**Task details**
Which lines of the data below hold "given"? Copy each of them.

[[ Records provided open ]]

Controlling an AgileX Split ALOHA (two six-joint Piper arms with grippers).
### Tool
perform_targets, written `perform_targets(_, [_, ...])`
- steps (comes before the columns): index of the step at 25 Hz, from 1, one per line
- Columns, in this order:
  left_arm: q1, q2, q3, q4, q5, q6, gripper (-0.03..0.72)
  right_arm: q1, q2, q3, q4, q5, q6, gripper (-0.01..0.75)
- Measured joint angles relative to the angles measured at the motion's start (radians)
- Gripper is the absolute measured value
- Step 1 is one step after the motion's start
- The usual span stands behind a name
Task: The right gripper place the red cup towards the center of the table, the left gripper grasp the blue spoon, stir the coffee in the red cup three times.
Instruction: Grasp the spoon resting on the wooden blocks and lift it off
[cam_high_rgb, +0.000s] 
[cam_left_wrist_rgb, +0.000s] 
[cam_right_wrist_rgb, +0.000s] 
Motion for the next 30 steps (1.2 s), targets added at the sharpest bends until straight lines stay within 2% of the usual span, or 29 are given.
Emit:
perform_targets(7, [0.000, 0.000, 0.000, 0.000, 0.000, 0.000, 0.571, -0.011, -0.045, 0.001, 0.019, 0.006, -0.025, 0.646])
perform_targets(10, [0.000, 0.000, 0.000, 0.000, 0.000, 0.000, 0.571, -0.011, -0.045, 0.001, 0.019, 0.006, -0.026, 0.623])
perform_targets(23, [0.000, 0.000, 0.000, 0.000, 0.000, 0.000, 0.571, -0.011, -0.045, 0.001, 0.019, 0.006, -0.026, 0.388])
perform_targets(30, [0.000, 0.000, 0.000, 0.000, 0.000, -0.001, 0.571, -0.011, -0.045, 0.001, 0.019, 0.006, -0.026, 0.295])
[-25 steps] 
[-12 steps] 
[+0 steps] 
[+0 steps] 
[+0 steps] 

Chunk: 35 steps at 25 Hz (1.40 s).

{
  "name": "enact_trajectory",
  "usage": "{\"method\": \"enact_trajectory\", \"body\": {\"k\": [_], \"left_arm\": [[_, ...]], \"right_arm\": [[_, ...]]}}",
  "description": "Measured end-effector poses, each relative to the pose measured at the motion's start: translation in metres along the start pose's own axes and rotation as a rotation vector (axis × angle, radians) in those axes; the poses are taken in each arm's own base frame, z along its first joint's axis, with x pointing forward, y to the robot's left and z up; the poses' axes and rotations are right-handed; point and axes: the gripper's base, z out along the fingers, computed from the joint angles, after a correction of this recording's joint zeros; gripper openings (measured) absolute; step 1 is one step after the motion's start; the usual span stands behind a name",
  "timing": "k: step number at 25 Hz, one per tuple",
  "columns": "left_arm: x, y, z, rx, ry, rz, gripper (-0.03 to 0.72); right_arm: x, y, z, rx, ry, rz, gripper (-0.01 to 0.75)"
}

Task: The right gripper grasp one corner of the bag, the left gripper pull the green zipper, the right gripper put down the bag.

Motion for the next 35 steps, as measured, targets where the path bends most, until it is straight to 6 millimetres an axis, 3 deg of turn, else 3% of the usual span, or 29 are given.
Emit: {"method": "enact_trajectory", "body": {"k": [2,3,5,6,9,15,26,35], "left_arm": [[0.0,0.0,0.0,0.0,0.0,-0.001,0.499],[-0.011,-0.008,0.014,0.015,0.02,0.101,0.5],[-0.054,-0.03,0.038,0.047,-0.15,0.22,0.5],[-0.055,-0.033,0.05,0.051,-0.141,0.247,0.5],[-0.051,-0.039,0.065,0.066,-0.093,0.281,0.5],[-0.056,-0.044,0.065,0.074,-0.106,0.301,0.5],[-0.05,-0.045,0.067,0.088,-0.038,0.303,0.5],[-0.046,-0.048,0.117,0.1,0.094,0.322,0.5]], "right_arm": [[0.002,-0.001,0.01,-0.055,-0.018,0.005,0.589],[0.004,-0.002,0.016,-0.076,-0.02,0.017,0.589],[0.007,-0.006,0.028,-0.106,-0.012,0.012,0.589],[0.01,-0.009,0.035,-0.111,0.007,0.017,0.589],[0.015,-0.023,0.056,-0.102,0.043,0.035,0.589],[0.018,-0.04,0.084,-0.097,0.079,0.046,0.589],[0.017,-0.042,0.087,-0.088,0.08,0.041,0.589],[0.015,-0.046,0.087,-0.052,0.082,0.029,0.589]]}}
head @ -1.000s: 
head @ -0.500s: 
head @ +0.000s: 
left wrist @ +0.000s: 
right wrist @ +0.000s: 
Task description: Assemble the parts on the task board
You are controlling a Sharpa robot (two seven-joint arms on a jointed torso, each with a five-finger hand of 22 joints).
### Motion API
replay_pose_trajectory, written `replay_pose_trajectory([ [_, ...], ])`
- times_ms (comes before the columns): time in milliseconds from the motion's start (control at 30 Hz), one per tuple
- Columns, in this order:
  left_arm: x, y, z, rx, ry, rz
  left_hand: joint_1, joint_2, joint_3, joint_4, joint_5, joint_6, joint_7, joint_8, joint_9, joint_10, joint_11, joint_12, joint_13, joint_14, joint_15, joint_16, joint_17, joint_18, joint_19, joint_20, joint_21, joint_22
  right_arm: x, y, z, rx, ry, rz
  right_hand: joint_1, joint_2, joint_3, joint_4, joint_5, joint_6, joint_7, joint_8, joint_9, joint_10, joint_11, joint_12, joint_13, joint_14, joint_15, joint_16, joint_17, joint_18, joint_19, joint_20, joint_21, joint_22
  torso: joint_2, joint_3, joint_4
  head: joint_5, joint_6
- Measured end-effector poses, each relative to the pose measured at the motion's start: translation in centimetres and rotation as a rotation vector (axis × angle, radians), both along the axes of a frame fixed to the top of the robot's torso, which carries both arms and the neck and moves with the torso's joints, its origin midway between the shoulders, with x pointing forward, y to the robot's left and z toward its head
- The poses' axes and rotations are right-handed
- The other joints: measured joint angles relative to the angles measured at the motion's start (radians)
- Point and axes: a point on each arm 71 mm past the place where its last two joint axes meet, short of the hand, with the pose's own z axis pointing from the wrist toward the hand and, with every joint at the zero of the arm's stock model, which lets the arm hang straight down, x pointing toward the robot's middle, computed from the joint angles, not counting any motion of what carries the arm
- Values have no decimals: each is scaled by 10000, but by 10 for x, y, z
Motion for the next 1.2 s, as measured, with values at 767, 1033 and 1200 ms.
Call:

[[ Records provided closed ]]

**Output of the exercise**
Motion for the next 30 steps (1.2 s), targets added at the sharpest bends until straight lines stay within 2% of the usual span, or 29 are given.
Motion for the next 35 steps, as measured, targets where the path bends most, until it is straight to 6 millimetres an axis, 3 deg of turn, else 3% of the usual span, or 29 are given.

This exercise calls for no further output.